Ce n’est pas un convoi tout à fait comme les autres qui a débuté ce 26 décembre. Alors que nous étions en route pour le Kosovo, en provenance de Belgrade, nous n’avons pas pu passer le poste administratif à cause du renforcement de dernière minute des mesures sanitaires.
Une fois le choc de cette nouvelle inattendue passé, notre réaction a été rapide et efficace. En contact étroit avec l’évêque du Kosovo-Métochie Monseigneur Théodose, et le président de Solidarité Kosovo Arnaud Gouillon, notre équipe se rend alors dans la zone nord du diocèse du Kosovo-Métochie situé administrativement en Serbie centrale (à l’extrême nord du Kosovo). Grâce à Milovan de notre bureau humanitaire de Gracanica et avec le soutien des prêtres des paroisses environnantes, notre équipe élabore en urgence un nouveau plan de distribution de l’aide humanitaire. Il a été décidé que le père Serdjan et nos volontaires serbes déjà présents au Kosovo distribueraient les poêles à bois et les cadeaux dans les enclaves comme initialement prévu, tandis que notre équipe de bénévoles français étendrait l’aide de Solidarité Kosovo aux familles les plus démunies dans la partie nord du diocèse, dans la région de Novi Pazar.
Dans cette zone à 95 % musulmane, les conditions de vie sont rudes et les habitants ont besoin de toute l’aide que l’on peut leur apporter.
Nous avons donc pris la direction de l’église de Novi Pazar où étaient entreposés des cartables, du matériel scolaire ainsi que des paquets cadeaux remplis de friandises que nous allions distribuer dans les écoles et dans les familles.
Premier arrêt à Vranovina, un village d’une cinquantaine de maisons dont l’école accueille à peine onze enfants. Après que Milovan a présenté l’association aux enfants, nous leur avons donné à chacun un cartable rempli de matériel scolaire et un paquet de friandises. Les élèves étaient timides, mais derrière les masques nous pouvions voir se dessiner leurs sourires.
Alors que nous nous rendions au village suivant, nous nous sommes arrêtés sur le bord de la route, à Kovačevo.

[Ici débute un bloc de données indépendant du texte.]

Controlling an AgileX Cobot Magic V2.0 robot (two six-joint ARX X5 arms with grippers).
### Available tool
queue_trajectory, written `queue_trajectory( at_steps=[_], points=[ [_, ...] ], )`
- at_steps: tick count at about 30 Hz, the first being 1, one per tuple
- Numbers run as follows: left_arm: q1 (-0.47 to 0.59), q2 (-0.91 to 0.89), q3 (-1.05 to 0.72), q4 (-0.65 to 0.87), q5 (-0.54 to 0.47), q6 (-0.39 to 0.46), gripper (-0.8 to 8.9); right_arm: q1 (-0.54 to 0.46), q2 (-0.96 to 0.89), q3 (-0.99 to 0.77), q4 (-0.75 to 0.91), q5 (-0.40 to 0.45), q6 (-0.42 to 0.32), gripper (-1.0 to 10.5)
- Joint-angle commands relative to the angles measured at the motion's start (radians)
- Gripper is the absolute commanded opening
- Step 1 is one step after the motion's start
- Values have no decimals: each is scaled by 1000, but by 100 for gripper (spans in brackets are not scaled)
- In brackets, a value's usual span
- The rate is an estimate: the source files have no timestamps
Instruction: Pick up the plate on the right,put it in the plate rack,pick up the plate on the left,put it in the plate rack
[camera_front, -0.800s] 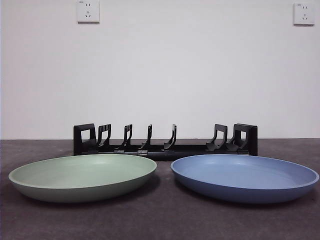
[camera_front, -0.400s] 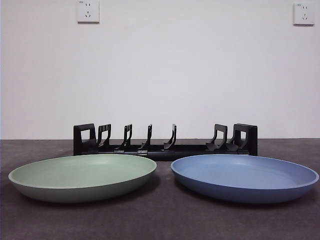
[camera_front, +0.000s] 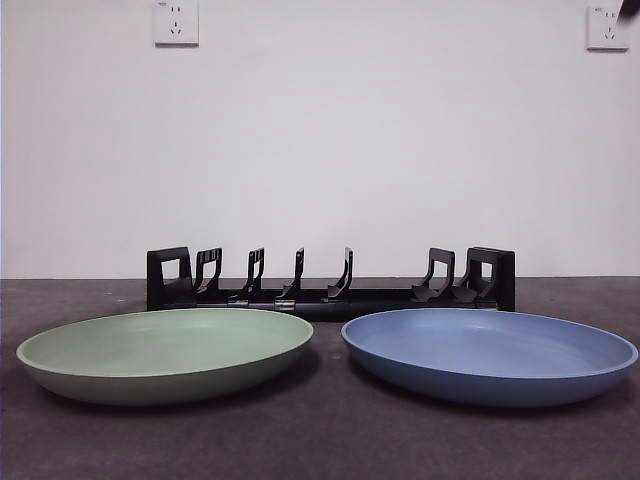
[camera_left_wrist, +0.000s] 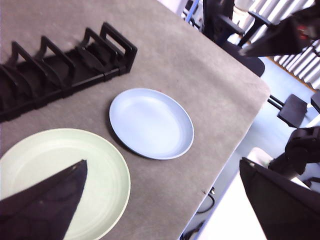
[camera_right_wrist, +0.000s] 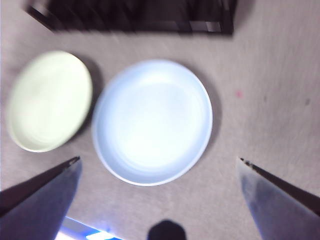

Nous avons improvisé une halte à l’école Ratsko Nemanjitch, un prestigieux personnage historique plus connu sous le nom de Saint Sava, le fondateur de l’Église orthodoxe serbe, pour remettre à ses dix-sept élèves les mêmes présents qu’à leurs camarades. Le directeur nous a expliqué avec fierté qu’il s’agit de la seule école du pays qui porte le nom de naissance du saint, fils de Stefan Nemanja, le premier roi de Serbie. Moins réservés, les enfants ont échangé des plaisanteries et ont comparé avec fierté les colis reçus.
Enfin, nous sommes arrivés en avance à Šaronje, où nous avons attendu la fin des cours pour rencontrer les élèves. Dans cette école trop petite pour le nombre d’enfants qu’elle accueille, les plus jeunes vont en classe le matin et les plus grands les remplacent dans les locaux l’après-midi. Cette fois encore les masques n’ont pas pu effacer les sourires, parfois hésitants, ni étouffer les remerciements des écoliers et de leurs enseignants.
Ému, le père Ivan nous a confié que notre passage laisserait des traces. Il a souligné la résilience des habitants de la région qui veulent à tout prix rester vivre sur la terre de leurs ancêtres. « Revenez nous voir ! » nous a-t-il dit, pour tous les enfants et les familles qui se démènent chaque jour avec courage et dignité.
Un peu plus tard, alors que nous nous préparions à livrer des poêles à bois, nous avons appris que notre camion était bloqué dans les rues de Novi Pazar qui se préparait à accueillir le président de Serbie Aleksandar Vucic. Finalement, nous avons réussi à récupérer un poêle avant que la nuit tombe et à le livrer à Daniel Bijorac, un jeune éleveur de porcs. Cela aura été non sans mal car il a d’abord fallu désembourber son tracteur et l’équiper d’épaisses chaînes pour éviter qu’il s’enlise à nouveau. Un défi relevé avec succès et le jeune homme est reparti installer son nouveau poêle, assurant à sa famille le confort d’une maison bien chauffée lors des rudes hivers.
Comme vous pouvez le voir, la situation sanitaire, les conditions climatiques et les autres aléas qu’un convoi humanitaire international comporte ne nous ont pas simplifié la tâche. Mais une des forces de notre association est de savoir rebondir après les coups durs. C’est grâce à l’expérience et aux excellentes relations nouées par Solidarité Kosovo avec les populations locales ainsi que les autorités ecclésiastiques que nous pouvons apporter efficacement notre aide aux habitants de cette région qui en ont tant besoin.